Y ahora, había algo que la inquietaba.

Alguien la observaba desde el extremo más oscuro de su habitación. Llevaba mucho tiempo con ella, intentando pillarla desprevenida para conseguir su objetivo. Y Amy no se había dejado coger. 

Aún. 

Había veces que las fuerzas le fallaban; veces que su mente estaba hecha trizas, y que lo único que era capaz de hacer era esconderse y dar rienda suelta a sus lágrimas. Amy sabía que Charlotte estaba allí, vigilándola, esperando a que flaquease una vez más. Pero no podía permitírselo.

Sin embargo, Amy desconocía la capacidad que Charlotte tenía para hacerse con su mente, para derribar sus defensas. Pero sabía que alguien como ella jamás sería capaz de enfrentarse a una niña muerta.
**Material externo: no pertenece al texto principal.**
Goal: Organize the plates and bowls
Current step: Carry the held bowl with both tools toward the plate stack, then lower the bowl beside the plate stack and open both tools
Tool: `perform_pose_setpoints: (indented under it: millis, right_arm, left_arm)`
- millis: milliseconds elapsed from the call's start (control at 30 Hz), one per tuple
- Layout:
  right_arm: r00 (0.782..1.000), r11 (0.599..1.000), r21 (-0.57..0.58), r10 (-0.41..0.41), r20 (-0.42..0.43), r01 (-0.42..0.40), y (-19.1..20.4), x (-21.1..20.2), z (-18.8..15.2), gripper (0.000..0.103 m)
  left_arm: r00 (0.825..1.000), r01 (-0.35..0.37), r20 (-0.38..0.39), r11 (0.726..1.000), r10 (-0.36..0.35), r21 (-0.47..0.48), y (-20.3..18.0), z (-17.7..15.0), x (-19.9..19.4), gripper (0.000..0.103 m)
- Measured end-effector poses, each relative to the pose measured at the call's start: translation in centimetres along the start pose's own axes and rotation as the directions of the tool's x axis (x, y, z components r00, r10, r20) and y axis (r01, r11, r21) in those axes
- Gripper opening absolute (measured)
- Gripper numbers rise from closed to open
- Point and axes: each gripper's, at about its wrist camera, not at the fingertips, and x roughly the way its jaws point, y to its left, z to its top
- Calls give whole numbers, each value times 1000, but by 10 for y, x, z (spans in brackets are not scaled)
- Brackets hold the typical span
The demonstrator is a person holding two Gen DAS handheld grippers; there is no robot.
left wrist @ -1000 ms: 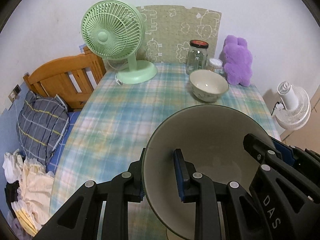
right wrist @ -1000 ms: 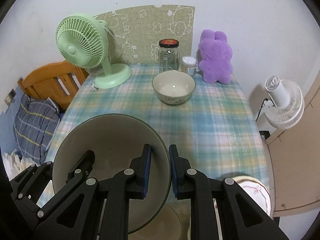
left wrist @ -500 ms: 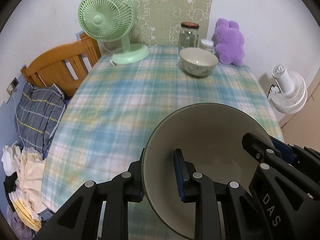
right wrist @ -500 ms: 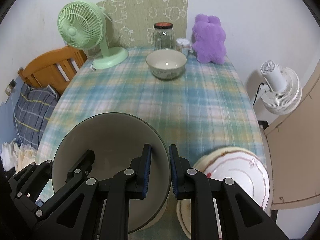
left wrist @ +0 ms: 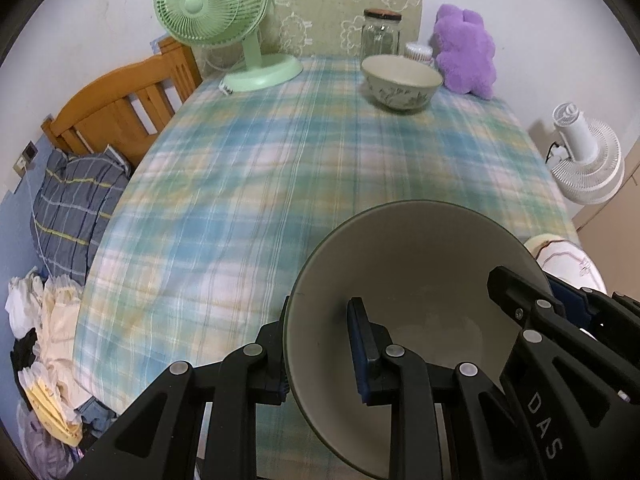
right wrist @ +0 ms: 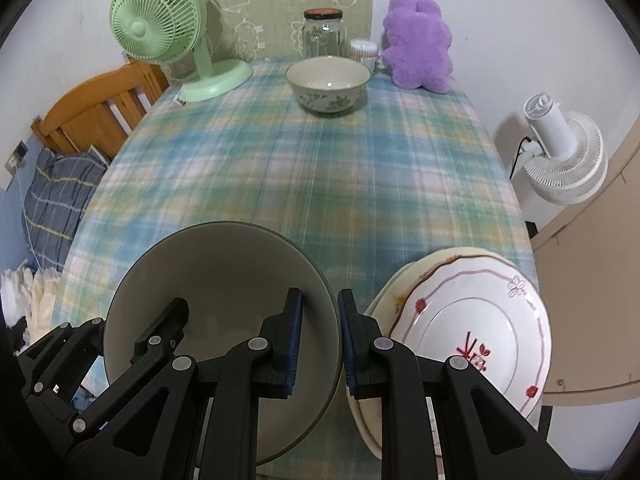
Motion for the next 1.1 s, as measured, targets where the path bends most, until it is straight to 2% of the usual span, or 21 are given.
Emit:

Se escuchó una risa, y Amy abrió los ojos de golpe. Fuera, la lluvia caía como si se fuese a acabar el mundo. El viento movía las ramas de los árboles, creando sombras dantescas, y traía consigo sonidos que no eran nada apacibles. La niña se arrebujó bajo las mantas y trató de respirar con calma. La habitación estaba fría, y la casa en silencio. Lo único que Amy podía escuchar aparte del viento era su propio pulso. Pero aquello no la mantuvo tranquila. Cuando escuchó hablar a Charlotte, volvió a cerrar los ojos.

—Déjame en paz. —le dijo.
— ¿Por qué no quieres ir al lago? ¡Será divertido! Podremos jugar, y nadar…
—Vete.
—Pensé que éramos amigas…
—Yo no soy amiga tuya. No somos nada. Así que vete. Por favor…—sollozó Amy.

Cuando volvió a abrir los ojos, Charlotte ya no estaba. Amy salió de debajo de las mantas y se sentó en la cama. Tenía miedo de moverse. Tenía el presentimiento de que, si intentaba hacer algo, Charlotte volvería, y aquella sería una de las muchas noches que pasaría en vela, tratando de hacerla marchar.